DT<-data.frame(id=c(1,1,1,2,2,2,2,3,3,3,3,3,3,3),
type=c("yes","yes","no","no","yes","yes","no","no","yes","no","yes","yes","no","yes"))
Desired output:
id type
1 yes
1 yes
1 no
2 yes
2 yes
2 no
3 yes
3 yes
3 no
3 yes
I tried it as:
DT<-DT %>% group_by(id) %>%
mutate(Tlag = lag(type), ident = type == 'yes' & Tlag == 'yes' ) %>%
filter(any(ident)) %>% filter(type == 'yes' | (cumsum(type == 'yes') == 1)) %>% select(-ident)

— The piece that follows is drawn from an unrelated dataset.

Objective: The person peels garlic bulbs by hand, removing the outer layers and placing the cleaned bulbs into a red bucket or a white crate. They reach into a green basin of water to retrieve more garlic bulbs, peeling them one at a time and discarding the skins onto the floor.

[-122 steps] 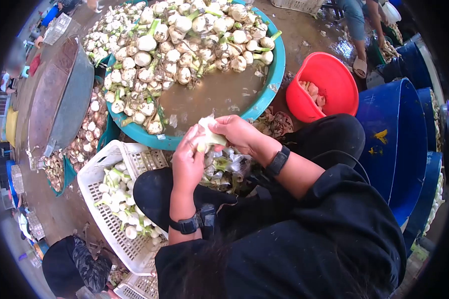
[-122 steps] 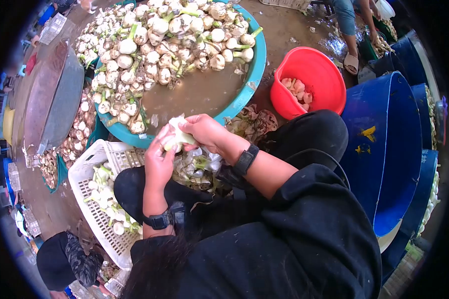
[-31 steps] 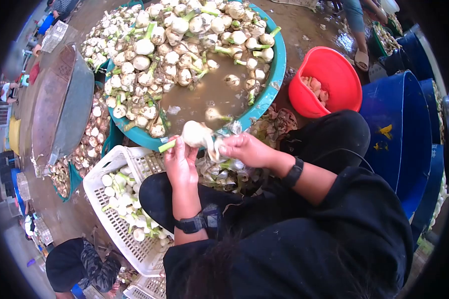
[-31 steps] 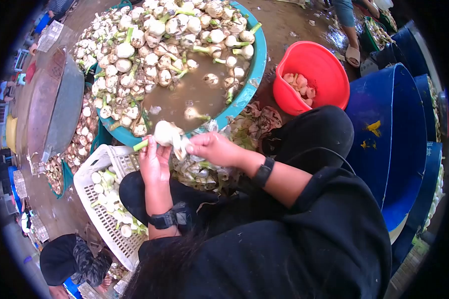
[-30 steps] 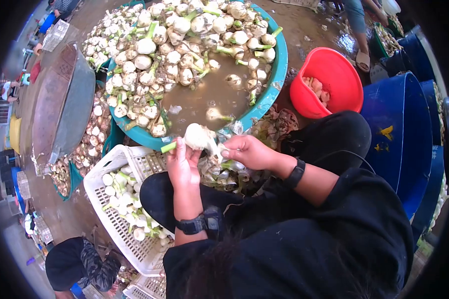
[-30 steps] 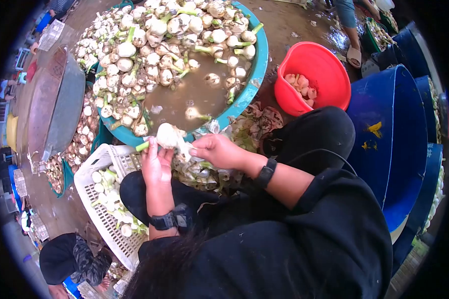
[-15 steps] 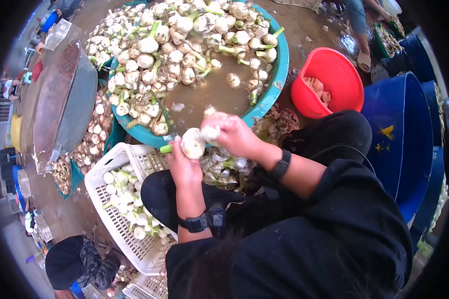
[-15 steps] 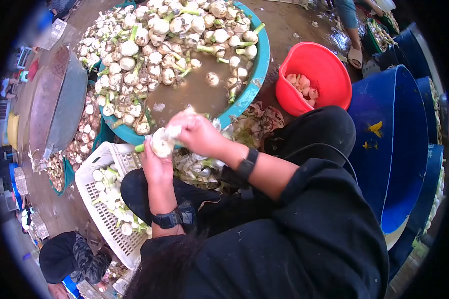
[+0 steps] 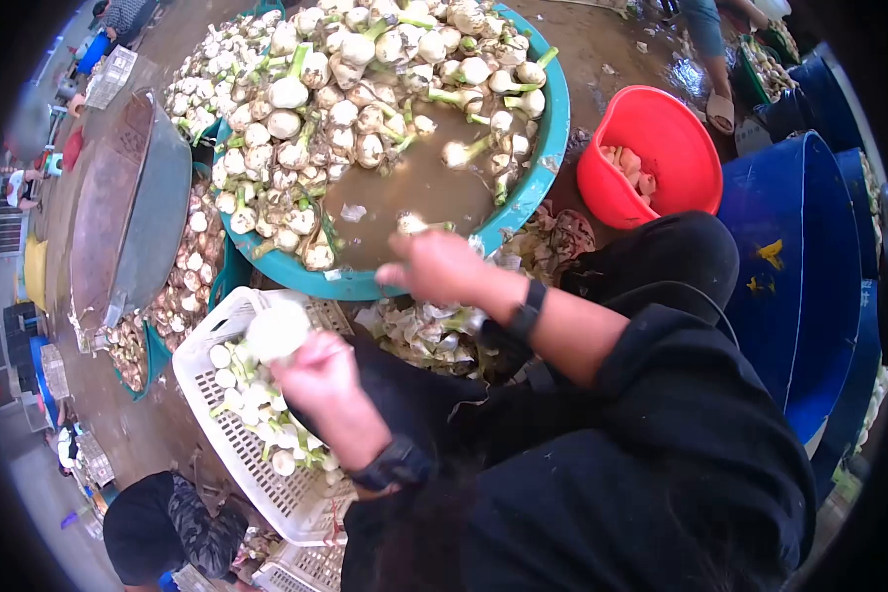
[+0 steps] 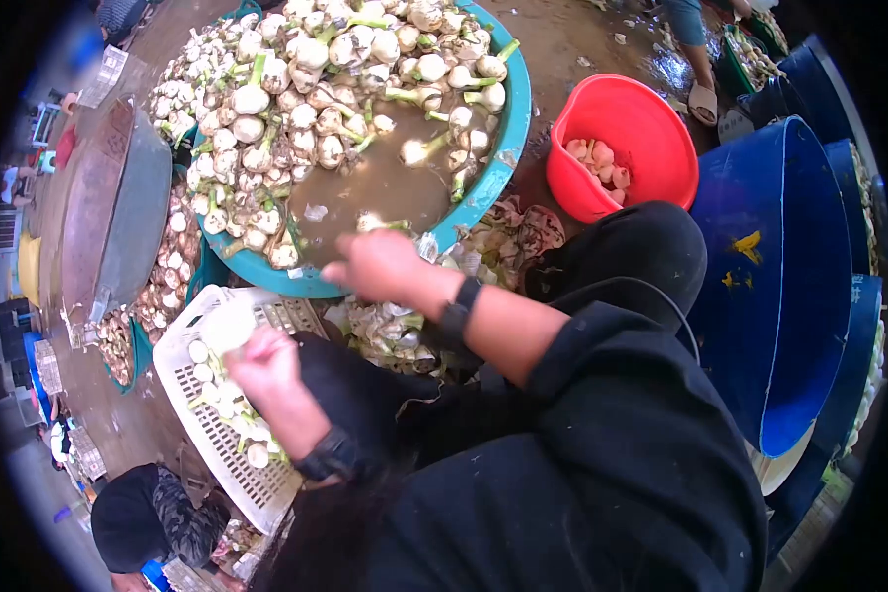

CodePudding user response:
Using dplyr
and kind of an indicator:
DT %>%
group_by(id) %>%
mutate(indic = ifelse(lead(type) == "yes" & type == "yes", 1, NA)) %>%
fill(indic, .direction = 'down') %>%
filter(!is.na(indic)) %>%
select(-indic)
Output:
# A tibble: 10 x 2
# Groups: id [3]
id type
<dbl> <chr>
1 1 yes
2 1 yes
3 1 no
4 2 yes
5 2 yes
6 2 no
7 3 yes
8 3 yes
9 3 no
10 3 yes
CodePudding user response:
You almost had it, i.e. use lead
instead of lag
and adjust your cumsum threshold a bit:
library(tidyverse)
DT %>%
group_by(id) %>%
mutate(Tlead = lead(type),
cumsum_yes = cumsum(type == "yes" & Tlead == "yes"),
cumsum_yes = if_else(is.na(cumsum_yes), lag(cumsum_yes), cumsum_yes)) %>%
filter(cumsum_yes >=1) %>%
select(-cumsum_yes, -Tlead)
which gives:
# A tibble: 10 x 2
# Groups: id [3]
id type
<dbl> <chr>
1 1 yes
2 1 yes
3 1 no
4 2 yes
5 2 yes
6 2 no
7 3 yes
8 3 yes
9 3 no
10 3 yes
Here's the result without deleting the temporary columns so that you can better see what's going on:
# A tibble: 10 x 4
# Groups: id [3]
id type Tlead cumsum_yes
<dbl> <chr> <chr> <int>
1 1 yes yes 1
2 1 yes no 1
3 1 no NA 1
4 2 yes yes 1
5 2 yes no 1
6 2 no NA 1
7 3 yes yes 1
8 3 yes no 1
9 3 no yes 1
10 3 yes NA 1
CodePudding user response:
Using rollapply
from zoo
you can look for any number of 'yes'
value.
library(dplyr)
library(zoo)
n <- 2
DT %>%
group_by(id) %>%
filter(row_number() >= match(TRUE,
rollapply(type == 'yes', n, all, align = 'left', fill = NA))) %>%
ungroup
# id type
# <dbl> <chr>
# 1 1 yes
# 2 1 yes
# 3 1 no
# 4 2 yes
# 5 2 yes
# 6 2 no
# 7 3 yes
# 8 3 yes
# 9 3 no
#10 3 yes